Records from a data source
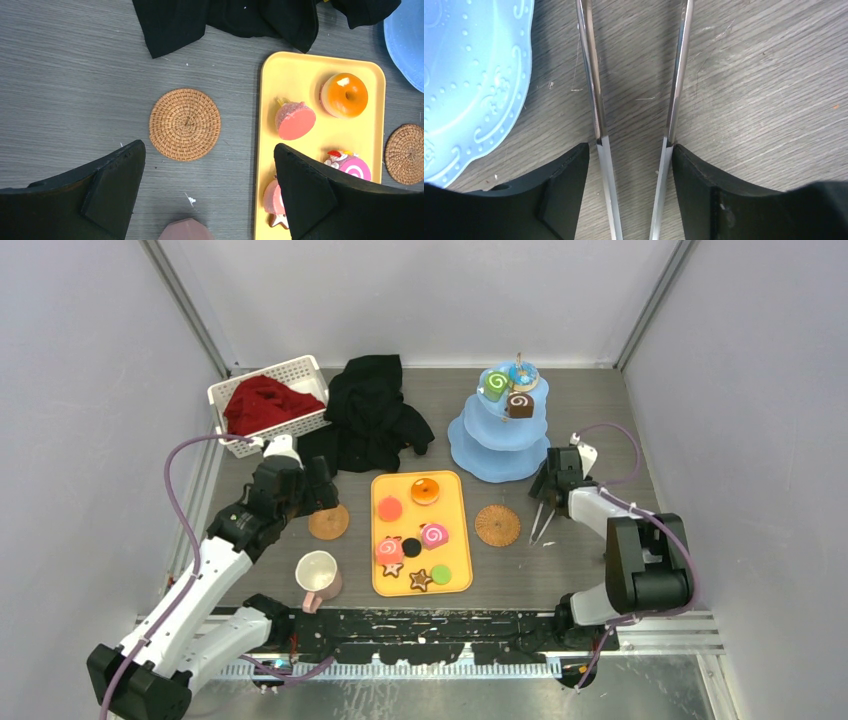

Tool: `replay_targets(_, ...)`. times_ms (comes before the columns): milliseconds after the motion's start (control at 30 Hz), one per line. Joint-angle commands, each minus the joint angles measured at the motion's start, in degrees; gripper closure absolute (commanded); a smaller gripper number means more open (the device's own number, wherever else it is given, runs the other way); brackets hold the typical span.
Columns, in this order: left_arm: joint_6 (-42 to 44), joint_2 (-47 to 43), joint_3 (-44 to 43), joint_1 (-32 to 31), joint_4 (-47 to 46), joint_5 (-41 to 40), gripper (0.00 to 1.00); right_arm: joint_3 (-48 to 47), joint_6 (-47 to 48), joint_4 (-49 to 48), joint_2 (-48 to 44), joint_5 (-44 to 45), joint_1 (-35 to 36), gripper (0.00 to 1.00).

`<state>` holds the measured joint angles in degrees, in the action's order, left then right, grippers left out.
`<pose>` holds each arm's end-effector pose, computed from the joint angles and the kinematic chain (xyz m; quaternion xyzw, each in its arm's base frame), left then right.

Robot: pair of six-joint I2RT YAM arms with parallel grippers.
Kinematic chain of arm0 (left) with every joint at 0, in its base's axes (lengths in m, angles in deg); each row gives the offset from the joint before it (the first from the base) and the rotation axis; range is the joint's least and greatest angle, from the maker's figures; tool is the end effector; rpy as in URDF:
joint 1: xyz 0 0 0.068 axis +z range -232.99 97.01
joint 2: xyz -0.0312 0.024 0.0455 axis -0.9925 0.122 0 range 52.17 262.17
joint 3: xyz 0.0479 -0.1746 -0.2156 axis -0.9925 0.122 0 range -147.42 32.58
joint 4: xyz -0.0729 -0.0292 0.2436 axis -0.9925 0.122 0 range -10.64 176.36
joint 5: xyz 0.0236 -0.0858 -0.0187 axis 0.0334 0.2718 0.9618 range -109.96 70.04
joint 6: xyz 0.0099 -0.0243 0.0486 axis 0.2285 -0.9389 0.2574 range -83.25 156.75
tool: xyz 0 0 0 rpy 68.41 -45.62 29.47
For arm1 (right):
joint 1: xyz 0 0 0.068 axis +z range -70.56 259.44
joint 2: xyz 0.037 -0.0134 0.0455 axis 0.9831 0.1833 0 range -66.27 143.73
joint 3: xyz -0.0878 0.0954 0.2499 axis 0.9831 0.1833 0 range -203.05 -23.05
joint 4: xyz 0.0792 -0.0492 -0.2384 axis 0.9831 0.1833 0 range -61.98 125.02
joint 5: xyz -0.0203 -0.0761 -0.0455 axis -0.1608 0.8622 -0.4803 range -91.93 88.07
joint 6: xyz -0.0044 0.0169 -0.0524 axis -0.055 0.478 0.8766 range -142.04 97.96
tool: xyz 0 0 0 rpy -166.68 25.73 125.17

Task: Serve the afternoon tea
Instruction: Pick up the clamp from the center of the board.

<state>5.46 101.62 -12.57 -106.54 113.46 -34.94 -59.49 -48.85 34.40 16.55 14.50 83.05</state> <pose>0.1615 -0.0598 0.2944 -0.1169 0.8868 -0.0945 0.4371 0.2611 0.0059 0.1650 0.2332 0.9096 -0.0477 0.3405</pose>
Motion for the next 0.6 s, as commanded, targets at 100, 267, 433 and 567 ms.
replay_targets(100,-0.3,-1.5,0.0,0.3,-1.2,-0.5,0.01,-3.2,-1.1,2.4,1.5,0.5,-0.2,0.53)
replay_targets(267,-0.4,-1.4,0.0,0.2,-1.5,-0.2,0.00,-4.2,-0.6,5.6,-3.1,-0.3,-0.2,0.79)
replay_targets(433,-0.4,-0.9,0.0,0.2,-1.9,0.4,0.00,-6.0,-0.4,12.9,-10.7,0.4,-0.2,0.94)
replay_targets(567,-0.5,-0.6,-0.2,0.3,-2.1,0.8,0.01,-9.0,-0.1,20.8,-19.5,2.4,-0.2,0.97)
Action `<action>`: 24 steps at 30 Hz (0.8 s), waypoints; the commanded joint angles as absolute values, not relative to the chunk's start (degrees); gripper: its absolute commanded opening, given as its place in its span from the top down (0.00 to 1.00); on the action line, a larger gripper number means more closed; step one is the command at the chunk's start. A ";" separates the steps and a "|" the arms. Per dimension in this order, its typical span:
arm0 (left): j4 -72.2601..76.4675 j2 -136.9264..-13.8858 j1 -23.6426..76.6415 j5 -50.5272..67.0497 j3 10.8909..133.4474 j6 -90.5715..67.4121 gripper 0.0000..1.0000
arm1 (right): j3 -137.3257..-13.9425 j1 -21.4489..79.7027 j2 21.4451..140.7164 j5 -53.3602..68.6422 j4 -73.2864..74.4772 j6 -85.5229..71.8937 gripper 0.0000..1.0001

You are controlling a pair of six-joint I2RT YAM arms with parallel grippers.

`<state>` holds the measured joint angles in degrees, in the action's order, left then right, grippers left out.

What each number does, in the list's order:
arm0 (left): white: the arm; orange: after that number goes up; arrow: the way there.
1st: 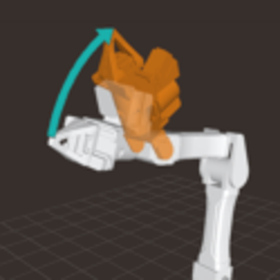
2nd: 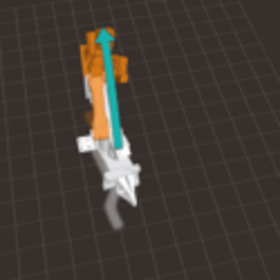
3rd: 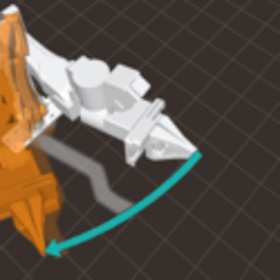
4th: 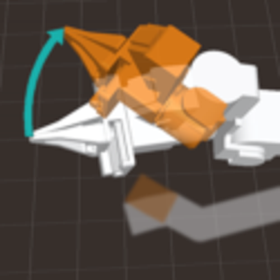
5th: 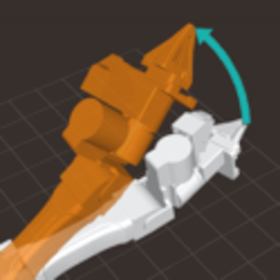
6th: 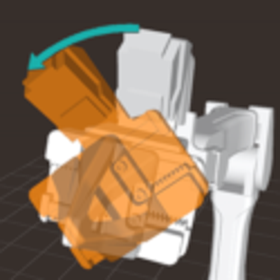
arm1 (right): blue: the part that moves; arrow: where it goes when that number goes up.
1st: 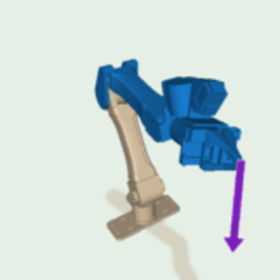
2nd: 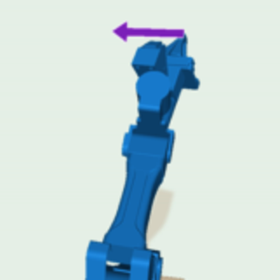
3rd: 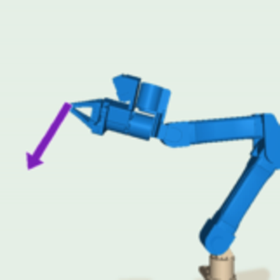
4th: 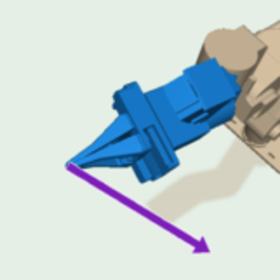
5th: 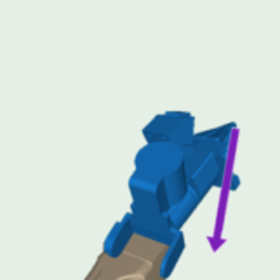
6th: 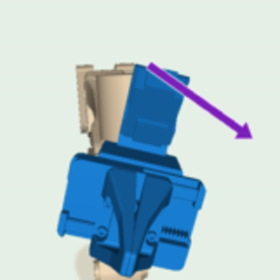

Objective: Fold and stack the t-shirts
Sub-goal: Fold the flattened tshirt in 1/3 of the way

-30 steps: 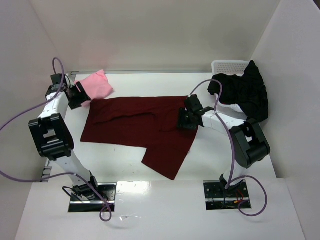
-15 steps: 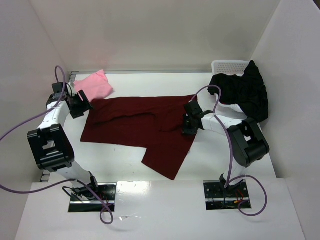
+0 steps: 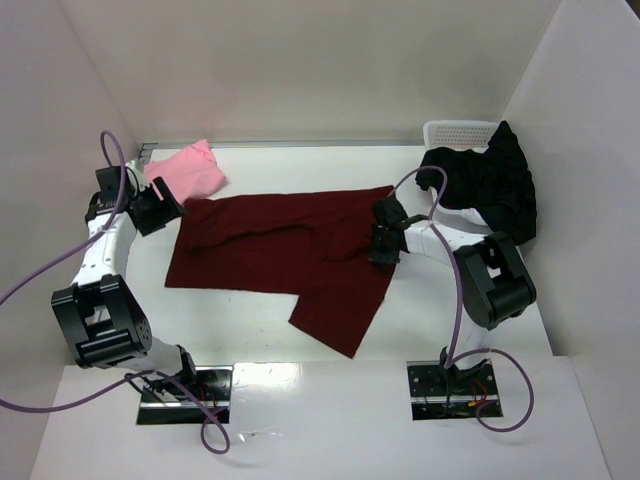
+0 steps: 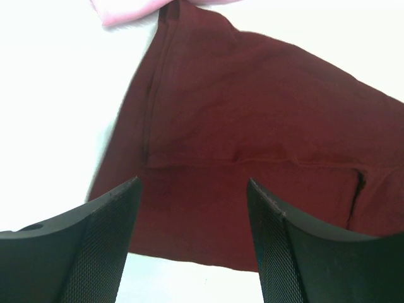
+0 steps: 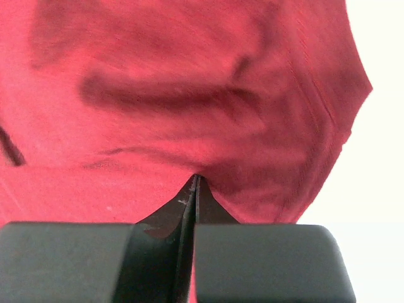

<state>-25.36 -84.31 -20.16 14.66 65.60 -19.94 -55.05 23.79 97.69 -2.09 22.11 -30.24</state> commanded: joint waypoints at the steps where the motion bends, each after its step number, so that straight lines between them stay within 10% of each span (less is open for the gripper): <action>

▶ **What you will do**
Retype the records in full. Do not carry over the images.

▶ **Your solution**
Tool: `replay_targets(_, ...)`. times_ms (comes before the columns): milliseconds after the motion's start (control at 30 Hz), one per line. Joint-angle commands, each minus the joint angles measured at the motion's start, in degrees; gripper closure absolute (commanded); a smaller gripper number means more open (the device's own number, wherever else it is given, runs the other way); brackets hold the typical span.
Columns, in this order: left_arm: joint_6 (-42 to 44), joint_2 (-47 to 43), joint_3 (-44 to 43), joint_1 (-32 to 31), joint_4 (-47 to 46), joint_5 (-41 to 40), gripper (0.00 to 1.00); right_arm: joint_3 (-48 to 47), joint_6 (-47 to 48), joint_4 (-49 to 48), joint_2 (-48 to 44), joint_5 (-44 to 45), joint_1 (-35 to 36), gripper (0.00 to 1.00).

`<state>` holds the measured joint angles in degrees, in the action's order, left then right, grippers left out.
`<pose>` holds each arm's end-effector pose, computed from the joint angles and the kinematic chain (xyz m; quaternion xyzw, each in its arm's base frame), left then right.

Robot: pair of six-joint I2RT YAM arms with parallel grippers.
Kinematic chain of arm0 (left) with every joint at 0, in its base's axes (lengths in m, angles in deg); each row gives the offset from the joint before it (the first from the base) and the rotation axis; range is the joint's least and greatest angle, from the maker's figures; tool is the end effector; rpy as in URDF:
joint 1: xyz 0 0 0.068 axis +z range -232.99 97.01
joint 2: xyz -0.0312 0.024 0.0455 axis -0.9925 0.122 0 range 52.17 262.17
joint 3: xyz 0.0479 -0.1746 -0.2156 axis -0.9925 0.122 0 range -147.42 32.58
joint 4: xyz -0.0729 -0.0292 0.2436 axis -0.9925 0.122 0 range -10.64 176.36
joint 5: xyz 0.0236 -0.0858 -0.0187 axis 0.0334 0.2718 0.9618 range -109.96 70.04
joint 6: xyz 0.0099 -0.0243 0.0486 axis 0.2285 -0.9389 0.2574 range -83.25 156.75
tool: xyz 0 0 0 rpy 68.41 -45.62 29.47
For arm1 (right):
joint 1: xyz 0 0 0.068 axis +z range -70.56 259.44
joint 2: xyz 0.037 -0.0134 0.0455 axis 0.9831 0.1833 0 range -66.27 143.73
joint 3: xyz -0.0878 0.0954 0.2499 axis 0.9831 0.1833 0 range -203.05 -23.05
joint 4: xyz 0.0792 -0.0492 -0.2384 axis 0.9831 0.1833 0 range -61.98 125.02
joint 5: xyz -0.0203 -0.0761 -0.0455 axis -0.1608 0.8622 -0.4803 range -91.93 88.07
joint 6: xyz -0.0044 0.0169 -0.0524 axis -0.055 0.478 0.8766 range -142.04 97.96
tool: xyz 0 0 0 rpy -166.68 25.73 125.17

Task: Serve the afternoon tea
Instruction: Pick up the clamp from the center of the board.

<state>5.46 101.62 -12.57 -106.54 113.46 -34.94 -59.49 -48.85 34.40 16.55 14.50 83.05</state> <pose>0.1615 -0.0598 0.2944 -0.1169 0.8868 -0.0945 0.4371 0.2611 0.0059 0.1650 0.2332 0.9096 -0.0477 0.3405</pose>
Motion for the next 0.6 s, as commanded, targets at 100, 267, 433 and 567 ms.
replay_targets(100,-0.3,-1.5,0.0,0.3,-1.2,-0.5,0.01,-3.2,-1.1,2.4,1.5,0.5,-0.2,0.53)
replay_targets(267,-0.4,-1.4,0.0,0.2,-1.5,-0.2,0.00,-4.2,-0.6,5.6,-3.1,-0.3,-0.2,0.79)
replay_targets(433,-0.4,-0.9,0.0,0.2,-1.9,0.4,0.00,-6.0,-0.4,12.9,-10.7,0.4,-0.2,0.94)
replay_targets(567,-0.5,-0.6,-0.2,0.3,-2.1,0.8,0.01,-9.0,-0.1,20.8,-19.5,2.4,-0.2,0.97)
Action `<action>`: 24 steps at 30 Hz (0.8 s), waypoints; the commanded joint angles as absolute values, not relative to the chunk's start (degrees); gripper: its absolute commanded opening, given as its place in its span from the top down (0.00 to 1.00); on the action line, a larger gripper number means more closed; step one is the command at the chunk's start. A ";" separates the steps and a "|" the arms. Per dimension in this order, its typical span:
arm0 (left): j4 -72.2601..76.4675 j2 -136.9264..-13.8858 j1 -23.6426..76.6415 j5 -50.5272..67.0497 j3 10.8909..133.4474 j6 -90.5715..67.4121 gripper 0.0000..1.0000
arm1 (right): j3 -137.3257..-13.9425 j1 -21.4489..79.7027 j2 21.4451..140.7164 j5 -53.3602..68.6422 j4 -73.2864..74.4772 j6 -85.5229..71.8937 gripper 0.0000..1.0001

You are controlling a pair of six-joint I2RT YAM arms with parallel grippers.

`<state>` holds the measured joint angles in degrees, in the action's order, left then right, grippers left out.

What each number does, in the list's order:
arm0 (left): white: the arm; orange: after that number goes up; arrow: the way there.
1st: 
2nd: 
3rd: 
4th: 
5th: 
6th: 
arm1 (right): blue: the part that moves; arrow: where it goes when that number goes up.
1st: 
2nd: 
3rd: 
4th: 
5th: 
6th: 

Objective: Fold and stack the t-shirts
Sub-goal: Fold the flattened tshirt in 1/3 of the way

-30 steps: 
-15 steps: 
+0 steps: 
+0 steps: 
+0 steps: 

<state>-25.36 -84.31 -20.16 14.66 65.60 -19.94 -55.05 23.79 97.69 -2.09 22.11 -30.24</state> commanded: joint waypoints at the steps where the motion bends, each after its step number, so that straight lines between them stay within 10% of each span (less is open for the gripper): <action>

This output contains the complete answer.